I have a IH 484 (1980), I replaced the brake piston O-ring and still can not get brake pressure to hold. I have all the air out of the line. I can get some petal pressure but it will not hold. Before I replaced the O-ring I couldn't get any pressure so I know the new O-ring is helping. Can anyone give me some suggestions on what else to do.
Thanks


----------



## cyrush (Apr 20, 2010)

Did you replace all 3 o rings per side?? 2 on brake piston and 1 behind the diff bearing carrier??


----------



## etemplet (May 6, 2012)

Perhaps you need to replace the master cylinder on the left side. I have a lot of pictures of the break system on my backhoe if it is the same set up. I found some master cylinder kits. Look for posts under my signature. I have a lot of info on the site about the 3400A BAckhoe.
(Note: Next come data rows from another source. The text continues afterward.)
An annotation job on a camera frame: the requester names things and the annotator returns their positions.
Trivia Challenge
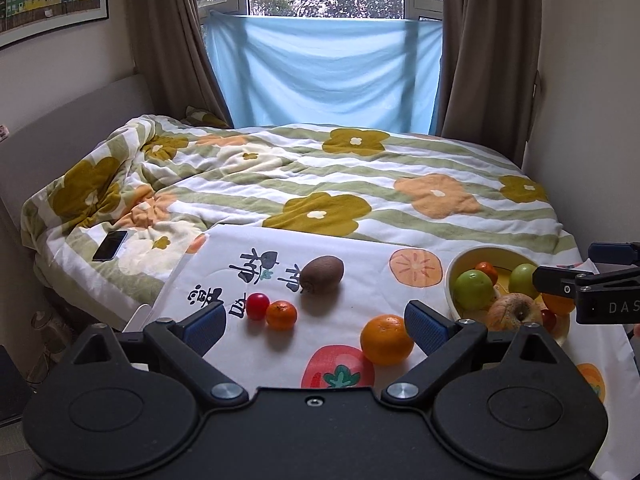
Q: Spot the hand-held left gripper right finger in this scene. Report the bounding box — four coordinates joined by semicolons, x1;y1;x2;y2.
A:
381;299;567;409

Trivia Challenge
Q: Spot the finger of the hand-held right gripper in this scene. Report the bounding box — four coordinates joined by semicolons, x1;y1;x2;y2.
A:
588;242;640;266
532;265;597;302

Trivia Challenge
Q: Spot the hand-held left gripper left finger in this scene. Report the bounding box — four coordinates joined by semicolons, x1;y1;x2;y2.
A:
69;302;250;409

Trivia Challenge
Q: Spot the large orange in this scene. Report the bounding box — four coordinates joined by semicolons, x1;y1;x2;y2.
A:
360;314;416;367
541;291;577;316

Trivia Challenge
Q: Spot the green apple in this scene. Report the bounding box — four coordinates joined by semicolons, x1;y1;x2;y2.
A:
508;262;541;297
452;269;496;311

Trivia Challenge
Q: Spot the large yellow wrinkled apple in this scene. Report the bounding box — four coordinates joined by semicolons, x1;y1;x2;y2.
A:
486;292;544;332

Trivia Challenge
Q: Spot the yellow duck print bowl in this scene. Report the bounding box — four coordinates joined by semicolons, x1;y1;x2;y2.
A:
445;245;572;349

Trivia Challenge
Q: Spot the small orange tomato edge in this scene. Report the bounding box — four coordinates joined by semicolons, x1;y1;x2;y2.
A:
474;261;500;285

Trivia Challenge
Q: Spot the white fruit print cloth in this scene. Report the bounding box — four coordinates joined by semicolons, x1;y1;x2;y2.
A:
150;224;640;478

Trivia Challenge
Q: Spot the small mandarin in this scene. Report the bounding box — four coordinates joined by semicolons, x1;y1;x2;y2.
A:
265;300;298;331

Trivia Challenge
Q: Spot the brown kiwi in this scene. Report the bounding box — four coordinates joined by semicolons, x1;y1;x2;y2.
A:
299;255;346;294

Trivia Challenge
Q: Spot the black smartphone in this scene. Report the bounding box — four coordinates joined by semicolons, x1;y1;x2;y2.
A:
92;230;129;262

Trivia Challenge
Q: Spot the floral striped blanket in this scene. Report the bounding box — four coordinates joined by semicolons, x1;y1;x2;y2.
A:
20;115;579;313

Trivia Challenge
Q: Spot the floral pillow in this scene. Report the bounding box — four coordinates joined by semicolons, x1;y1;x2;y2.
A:
182;105;232;129

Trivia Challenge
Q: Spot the grey bed headboard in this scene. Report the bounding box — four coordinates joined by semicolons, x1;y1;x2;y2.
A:
0;74;157;221

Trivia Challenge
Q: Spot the light blue hanging cloth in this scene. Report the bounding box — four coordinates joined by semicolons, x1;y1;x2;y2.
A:
205;10;444;136

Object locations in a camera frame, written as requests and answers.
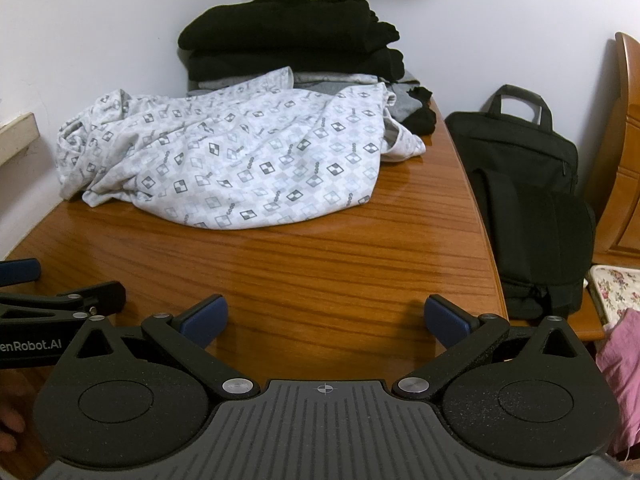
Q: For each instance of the grey printed shirt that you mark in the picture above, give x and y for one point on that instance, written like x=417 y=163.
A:
x=400 y=102

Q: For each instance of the mottled light grey garment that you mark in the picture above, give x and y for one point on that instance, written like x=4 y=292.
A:
x=330 y=79

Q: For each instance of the person's left hand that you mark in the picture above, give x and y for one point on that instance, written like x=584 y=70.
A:
x=9 y=422

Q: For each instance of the beige window sill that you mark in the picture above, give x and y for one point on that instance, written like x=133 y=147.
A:
x=17 y=137

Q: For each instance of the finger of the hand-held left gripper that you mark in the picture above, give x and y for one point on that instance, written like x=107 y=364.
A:
x=100 y=297
x=20 y=272

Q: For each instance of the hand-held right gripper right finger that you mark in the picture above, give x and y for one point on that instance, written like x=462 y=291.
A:
x=440 y=317

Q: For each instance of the black knit sweater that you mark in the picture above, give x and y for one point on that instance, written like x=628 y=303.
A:
x=285 y=17

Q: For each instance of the floral cushion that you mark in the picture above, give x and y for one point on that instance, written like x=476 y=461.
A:
x=617 y=292

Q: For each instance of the pink cloth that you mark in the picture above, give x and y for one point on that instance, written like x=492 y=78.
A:
x=622 y=375

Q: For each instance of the black laptop bag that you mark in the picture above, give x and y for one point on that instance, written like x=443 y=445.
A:
x=530 y=200

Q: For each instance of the black folded garment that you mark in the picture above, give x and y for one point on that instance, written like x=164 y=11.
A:
x=300 y=62

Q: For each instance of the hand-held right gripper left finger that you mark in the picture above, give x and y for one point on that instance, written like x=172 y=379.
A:
x=207 y=317

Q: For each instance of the white patterned pajama pants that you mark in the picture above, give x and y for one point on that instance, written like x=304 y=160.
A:
x=240 y=150

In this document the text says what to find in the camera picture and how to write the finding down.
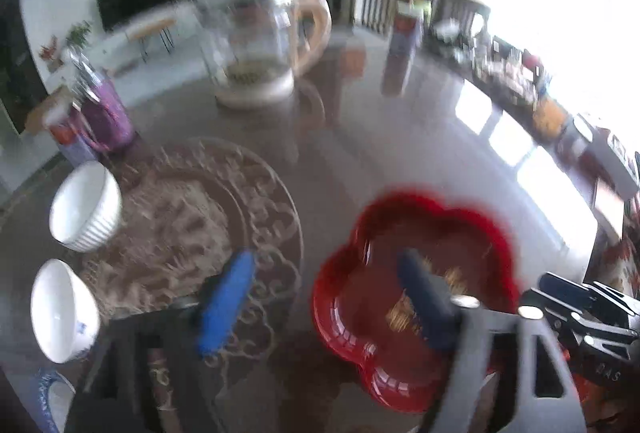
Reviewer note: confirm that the orange fuzzy clothing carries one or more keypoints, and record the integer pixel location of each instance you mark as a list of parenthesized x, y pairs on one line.
[(585, 405)]

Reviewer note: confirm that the floral seat cushion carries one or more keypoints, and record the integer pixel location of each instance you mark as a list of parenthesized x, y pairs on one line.
[(622, 265)]

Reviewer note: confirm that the green potted plant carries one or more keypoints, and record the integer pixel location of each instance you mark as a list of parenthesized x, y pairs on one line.
[(79, 35)]

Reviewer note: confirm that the wooden bench with metal legs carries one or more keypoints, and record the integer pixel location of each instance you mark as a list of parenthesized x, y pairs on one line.
[(150, 25)]

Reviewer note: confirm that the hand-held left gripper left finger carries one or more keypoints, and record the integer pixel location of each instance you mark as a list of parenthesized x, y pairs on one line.
[(225, 303)]

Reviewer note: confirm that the white bowl with blue flowers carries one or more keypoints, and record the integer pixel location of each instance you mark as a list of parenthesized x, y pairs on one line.
[(60, 313)]

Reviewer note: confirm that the silver and red tin can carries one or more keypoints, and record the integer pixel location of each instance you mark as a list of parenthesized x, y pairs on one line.
[(67, 138)]

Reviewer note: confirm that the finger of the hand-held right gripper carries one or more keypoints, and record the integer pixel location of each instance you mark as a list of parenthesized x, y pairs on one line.
[(570, 320), (565, 288)]

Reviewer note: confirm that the white ribbed bowl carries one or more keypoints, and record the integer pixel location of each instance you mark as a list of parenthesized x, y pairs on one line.
[(85, 213)]

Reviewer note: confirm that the white television cabinet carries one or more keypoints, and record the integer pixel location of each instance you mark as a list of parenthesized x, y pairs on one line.
[(120, 48)]

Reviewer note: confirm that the cardboard box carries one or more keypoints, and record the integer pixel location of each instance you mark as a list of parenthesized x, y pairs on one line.
[(42, 110)]

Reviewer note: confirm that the brown flat box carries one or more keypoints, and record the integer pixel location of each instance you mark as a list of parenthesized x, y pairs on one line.
[(607, 208)]

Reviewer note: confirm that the flask with purple knitted cover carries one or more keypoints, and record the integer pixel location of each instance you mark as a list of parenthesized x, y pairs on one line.
[(107, 113)]

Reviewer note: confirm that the glass electric kettle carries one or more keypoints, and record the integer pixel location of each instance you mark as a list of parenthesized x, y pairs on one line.
[(250, 43)]

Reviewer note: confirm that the jar with orange contents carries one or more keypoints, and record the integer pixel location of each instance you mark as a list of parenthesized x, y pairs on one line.
[(548, 118)]

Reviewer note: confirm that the blue patterned bowl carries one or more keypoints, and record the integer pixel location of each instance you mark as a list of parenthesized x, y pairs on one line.
[(52, 398)]

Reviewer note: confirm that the red flowers in vase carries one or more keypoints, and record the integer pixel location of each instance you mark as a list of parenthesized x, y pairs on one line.
[(50, 53)]

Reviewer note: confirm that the red flower-shaped plate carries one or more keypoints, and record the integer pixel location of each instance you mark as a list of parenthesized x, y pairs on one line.
[(365, 313)]

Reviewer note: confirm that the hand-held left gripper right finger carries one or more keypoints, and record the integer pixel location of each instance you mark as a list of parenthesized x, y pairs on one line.
[(425, 303)]

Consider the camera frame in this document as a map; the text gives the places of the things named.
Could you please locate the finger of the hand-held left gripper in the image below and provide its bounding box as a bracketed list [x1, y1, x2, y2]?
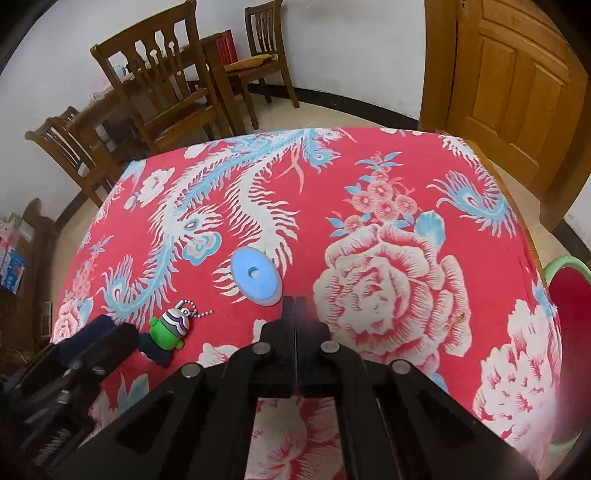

How difficult was it to replace the o-ring ? I am sure I have some leakage in there. Any pictures of the take apart ??


----------



## lanerlg777 (Jul 20, 2013)

It wasn't to hard to put the o-ring in the piston. It took a lot time to remove the fender, fuel tank and axle not mentioning the re-installation. The master cylinder might be my problem all the time. I have no leakage within the axle. IH service guy is the one that told me the o-ring needed to be replaced. Thanks for your help.


----------



## etemplet (May 6, 2012)

Don't buy a master cylinder unless you have too. I have extensive pictures of the master cylinder process posted on this site. I also have part numbers and where you can buy the rebuild kits. $35.00 as opposed to $200+ for a new MC. It took me a while to find that place but I saved all of the information. Good Luck.

I have a lot of pictures in this thread of different parts and the brake components under the dash are pretty extensive. here ya go ! There are screens in the feed lines for the brakes. Check those out as well.


http://www.tractorforum.com/f192/international-3400a-progress-21200/


----------



## lanerlg777 (Jul 20, 2013)

Sounds good too me! I just got out of the hospital with a hip replacement. As soon as I'm able I will get back in touch with you and get the part numbers and order. Thanks a million.


----------